Work required: Scan the records beneath this line for the line holding "Question. Provide points on the white crumpled" and the line holding "Question. Provide points on the white wall", then transcribe exactly those two and all lines between.

Supplied records:
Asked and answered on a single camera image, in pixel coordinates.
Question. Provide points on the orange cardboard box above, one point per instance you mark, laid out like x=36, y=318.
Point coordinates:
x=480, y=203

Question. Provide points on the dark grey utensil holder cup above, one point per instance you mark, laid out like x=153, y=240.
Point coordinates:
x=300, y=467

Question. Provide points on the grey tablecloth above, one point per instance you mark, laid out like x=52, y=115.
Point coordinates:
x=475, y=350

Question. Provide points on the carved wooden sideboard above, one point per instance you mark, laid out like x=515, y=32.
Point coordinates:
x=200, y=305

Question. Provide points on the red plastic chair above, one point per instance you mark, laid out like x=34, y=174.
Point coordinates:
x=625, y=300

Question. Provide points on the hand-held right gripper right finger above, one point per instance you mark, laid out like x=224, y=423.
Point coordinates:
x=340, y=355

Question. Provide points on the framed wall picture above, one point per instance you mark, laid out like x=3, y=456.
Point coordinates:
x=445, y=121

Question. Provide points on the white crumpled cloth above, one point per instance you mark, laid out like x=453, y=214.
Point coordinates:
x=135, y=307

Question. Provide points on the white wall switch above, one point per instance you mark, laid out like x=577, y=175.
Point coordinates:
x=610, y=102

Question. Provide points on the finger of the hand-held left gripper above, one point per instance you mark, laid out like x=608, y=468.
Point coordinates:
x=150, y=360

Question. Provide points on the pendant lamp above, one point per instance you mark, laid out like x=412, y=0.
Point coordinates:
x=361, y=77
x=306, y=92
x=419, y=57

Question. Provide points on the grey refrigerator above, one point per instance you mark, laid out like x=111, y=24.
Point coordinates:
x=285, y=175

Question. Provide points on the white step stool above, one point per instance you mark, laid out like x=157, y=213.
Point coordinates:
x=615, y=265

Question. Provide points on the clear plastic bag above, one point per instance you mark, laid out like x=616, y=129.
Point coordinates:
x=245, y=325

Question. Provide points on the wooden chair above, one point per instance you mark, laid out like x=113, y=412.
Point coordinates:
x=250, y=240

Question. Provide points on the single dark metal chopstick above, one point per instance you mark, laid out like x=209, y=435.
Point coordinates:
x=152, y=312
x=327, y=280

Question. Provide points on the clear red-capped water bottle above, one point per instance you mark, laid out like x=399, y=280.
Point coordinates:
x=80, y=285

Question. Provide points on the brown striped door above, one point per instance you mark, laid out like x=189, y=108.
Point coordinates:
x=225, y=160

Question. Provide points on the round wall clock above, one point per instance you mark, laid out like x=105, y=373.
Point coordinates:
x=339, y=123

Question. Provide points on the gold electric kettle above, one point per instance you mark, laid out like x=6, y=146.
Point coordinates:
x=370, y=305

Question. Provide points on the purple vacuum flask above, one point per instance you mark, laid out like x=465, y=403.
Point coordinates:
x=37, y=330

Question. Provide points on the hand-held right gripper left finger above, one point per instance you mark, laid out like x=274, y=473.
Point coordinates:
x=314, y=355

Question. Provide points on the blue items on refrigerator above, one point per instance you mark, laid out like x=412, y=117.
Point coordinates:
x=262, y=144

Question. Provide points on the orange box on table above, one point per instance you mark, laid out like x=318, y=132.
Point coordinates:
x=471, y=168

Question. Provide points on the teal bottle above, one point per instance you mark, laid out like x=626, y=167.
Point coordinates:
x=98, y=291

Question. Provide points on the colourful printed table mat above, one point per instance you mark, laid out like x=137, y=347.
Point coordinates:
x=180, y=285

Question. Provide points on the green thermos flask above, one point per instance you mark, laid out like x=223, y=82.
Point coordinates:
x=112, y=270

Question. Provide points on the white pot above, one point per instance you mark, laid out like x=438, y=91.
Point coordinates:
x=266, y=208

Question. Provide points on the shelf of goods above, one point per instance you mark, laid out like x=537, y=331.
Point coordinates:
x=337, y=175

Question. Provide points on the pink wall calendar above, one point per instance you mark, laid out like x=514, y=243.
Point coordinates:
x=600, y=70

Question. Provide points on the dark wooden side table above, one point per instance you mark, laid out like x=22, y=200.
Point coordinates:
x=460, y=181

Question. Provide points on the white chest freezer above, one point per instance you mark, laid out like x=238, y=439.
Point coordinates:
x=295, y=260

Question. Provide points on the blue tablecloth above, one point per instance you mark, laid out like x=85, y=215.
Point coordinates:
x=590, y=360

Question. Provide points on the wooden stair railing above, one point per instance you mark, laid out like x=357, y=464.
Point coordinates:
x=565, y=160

...

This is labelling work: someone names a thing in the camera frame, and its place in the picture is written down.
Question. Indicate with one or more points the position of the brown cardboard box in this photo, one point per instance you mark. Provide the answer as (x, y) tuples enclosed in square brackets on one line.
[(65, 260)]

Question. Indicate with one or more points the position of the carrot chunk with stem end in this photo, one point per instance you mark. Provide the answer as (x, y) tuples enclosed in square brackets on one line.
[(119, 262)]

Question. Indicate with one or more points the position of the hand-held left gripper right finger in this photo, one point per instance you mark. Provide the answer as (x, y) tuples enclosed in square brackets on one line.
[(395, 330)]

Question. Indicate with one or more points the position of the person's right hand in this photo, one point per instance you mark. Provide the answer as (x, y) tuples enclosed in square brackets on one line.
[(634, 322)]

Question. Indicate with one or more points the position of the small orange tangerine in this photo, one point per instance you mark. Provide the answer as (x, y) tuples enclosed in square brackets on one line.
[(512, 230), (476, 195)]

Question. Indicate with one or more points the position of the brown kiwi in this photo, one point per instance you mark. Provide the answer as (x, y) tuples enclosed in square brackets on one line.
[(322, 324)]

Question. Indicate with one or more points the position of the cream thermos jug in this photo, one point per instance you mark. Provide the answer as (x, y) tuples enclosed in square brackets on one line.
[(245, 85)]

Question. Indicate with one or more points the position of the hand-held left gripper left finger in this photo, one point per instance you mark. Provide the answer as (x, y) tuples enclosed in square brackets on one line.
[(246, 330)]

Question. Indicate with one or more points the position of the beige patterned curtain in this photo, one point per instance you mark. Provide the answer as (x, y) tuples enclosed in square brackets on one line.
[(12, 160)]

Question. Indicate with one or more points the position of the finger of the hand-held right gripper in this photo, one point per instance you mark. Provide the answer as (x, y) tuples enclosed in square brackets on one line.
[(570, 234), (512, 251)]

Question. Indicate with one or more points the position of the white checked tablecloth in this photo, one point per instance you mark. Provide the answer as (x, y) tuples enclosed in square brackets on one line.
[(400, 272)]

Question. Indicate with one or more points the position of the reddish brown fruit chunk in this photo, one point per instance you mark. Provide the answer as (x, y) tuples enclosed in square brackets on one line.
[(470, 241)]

Exercise result:
Question. Provide points on the white crumpled cloth above, one point per instance you mark, laid out like x=453, y=214.
Point coordinates:
x=135, y=307

Question. Provide points on the white wall switch above, one point per instance you mark, laid out like x=577, y=175.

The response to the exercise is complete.